**EXERCISE GOAL**
Leave the images out. Give every line below again, precisely.

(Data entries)

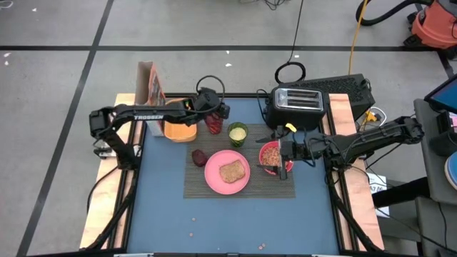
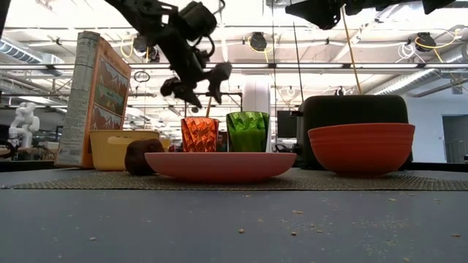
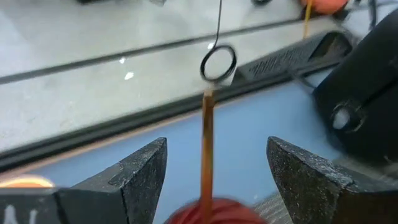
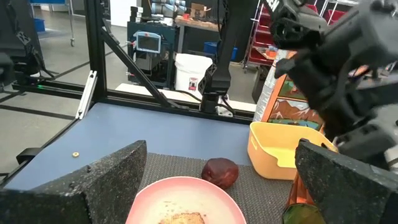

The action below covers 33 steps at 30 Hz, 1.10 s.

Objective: Arrange a breakfast setting
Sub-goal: Put the gold spoon to the right of the pink bowl

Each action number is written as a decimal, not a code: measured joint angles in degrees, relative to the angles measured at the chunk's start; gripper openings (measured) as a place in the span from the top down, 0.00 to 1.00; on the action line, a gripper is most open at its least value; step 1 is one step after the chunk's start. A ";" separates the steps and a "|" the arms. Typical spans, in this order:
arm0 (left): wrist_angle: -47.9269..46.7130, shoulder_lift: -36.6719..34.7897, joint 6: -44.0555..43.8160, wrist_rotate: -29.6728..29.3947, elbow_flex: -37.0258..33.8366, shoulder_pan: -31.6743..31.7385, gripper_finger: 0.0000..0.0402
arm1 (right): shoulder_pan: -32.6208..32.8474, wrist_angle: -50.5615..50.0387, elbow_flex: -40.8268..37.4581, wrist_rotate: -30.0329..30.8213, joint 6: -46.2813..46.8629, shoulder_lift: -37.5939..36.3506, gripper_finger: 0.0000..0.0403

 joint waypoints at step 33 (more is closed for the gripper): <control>1.57 5.67 -2.70 -0.02 -0.07 0.13 0.86 | 0.00 -0.19 0.00 0.02 0.00 0.00 0.02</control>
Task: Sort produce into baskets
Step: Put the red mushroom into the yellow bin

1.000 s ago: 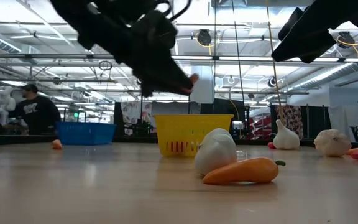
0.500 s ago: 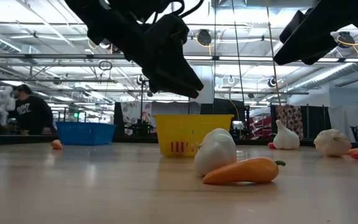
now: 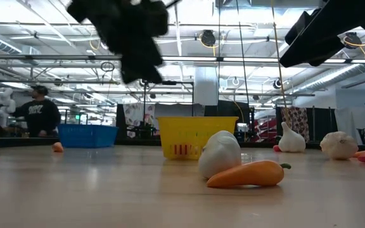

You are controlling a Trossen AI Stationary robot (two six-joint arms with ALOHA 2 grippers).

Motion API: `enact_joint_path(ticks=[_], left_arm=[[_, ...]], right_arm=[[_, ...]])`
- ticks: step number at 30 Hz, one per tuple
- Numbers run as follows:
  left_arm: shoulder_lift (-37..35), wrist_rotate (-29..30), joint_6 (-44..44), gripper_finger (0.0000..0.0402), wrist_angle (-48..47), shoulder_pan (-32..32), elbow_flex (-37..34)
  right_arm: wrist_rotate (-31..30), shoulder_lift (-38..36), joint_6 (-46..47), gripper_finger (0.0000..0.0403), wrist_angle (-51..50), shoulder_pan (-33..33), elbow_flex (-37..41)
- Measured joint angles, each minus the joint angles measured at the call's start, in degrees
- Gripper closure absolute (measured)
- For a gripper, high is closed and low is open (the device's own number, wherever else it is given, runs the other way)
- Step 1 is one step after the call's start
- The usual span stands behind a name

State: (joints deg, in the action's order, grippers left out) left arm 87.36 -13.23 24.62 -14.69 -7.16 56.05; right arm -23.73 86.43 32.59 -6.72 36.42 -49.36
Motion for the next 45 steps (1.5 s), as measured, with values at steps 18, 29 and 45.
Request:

**EXERCISE OUTPUT**
The action below covers 33 steps at 30 Hz, 1.10 s.

Objective: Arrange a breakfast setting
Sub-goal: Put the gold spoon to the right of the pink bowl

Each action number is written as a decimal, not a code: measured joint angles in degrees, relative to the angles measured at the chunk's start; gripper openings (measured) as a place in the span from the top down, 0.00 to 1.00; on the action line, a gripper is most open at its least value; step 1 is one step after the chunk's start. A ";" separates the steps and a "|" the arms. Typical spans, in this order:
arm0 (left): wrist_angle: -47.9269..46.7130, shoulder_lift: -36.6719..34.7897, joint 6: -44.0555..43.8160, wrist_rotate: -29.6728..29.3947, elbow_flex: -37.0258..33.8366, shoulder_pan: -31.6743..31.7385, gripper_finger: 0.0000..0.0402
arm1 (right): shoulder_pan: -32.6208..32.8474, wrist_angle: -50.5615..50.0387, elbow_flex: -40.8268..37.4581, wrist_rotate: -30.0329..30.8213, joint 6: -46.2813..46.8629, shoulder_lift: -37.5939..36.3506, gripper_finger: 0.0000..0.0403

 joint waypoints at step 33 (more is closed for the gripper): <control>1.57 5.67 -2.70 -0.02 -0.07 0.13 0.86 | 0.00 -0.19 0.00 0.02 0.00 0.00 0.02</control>
Task: Sort produce into baskets
Step: Put the red mushroom into the yellow bin

1.000 s ago: 
0.500 s ago: 
now: 

You are controlling a Trossen AI Stationary robot (two six-joint arms with ALOHA 2 grippers).

Motion API: `enact_joint_path(ticks=[_], left_arm=[[_, ...]], right_arm=[[_, ...]])`
- ticks: step number at 30 Hz, one per tuple
- Numbers run as follows:
  left_arm: shoulder_lift (-37..35), wrist_rotate (-29..30), joint_6 (-44..44), gripper_finger (0.0000..0.0402), wrist_angle (-48..47), shoulder_pan (-32..32), elbow_flex (-37..34)
  right_arm: wrist_rotate (-31..30), shoulder_lift (-38..36), joint_6 (-46..47), gripper_finger (0.0000..0.0403), wrist_angle (-51..50), shoulder_pan (-33..33), elbow_flex (-37..41)
- Measured joint angles, each minus the joint angles measured at the call's start, in degrees
- Gripper closure absolute (measured)
- For a gripper, high is closed and low is open (the device's own number, wherever else it is given, runs the other way)
- Step 1 is one step after the call's start
- The usual span stands behind a name

State: (joints deg, in the action's order, grippers left out) left arm 87.36 -13.23 24.62 -14.69 -7.16 56.05; right arm -23.73 86.43 32.59 -6.72 36.42 -49.36
Motion for the next 45 steps (1.5 s), as measured, with values at steps 18, 29 and 45.
Request:

Nothing else goes with this output.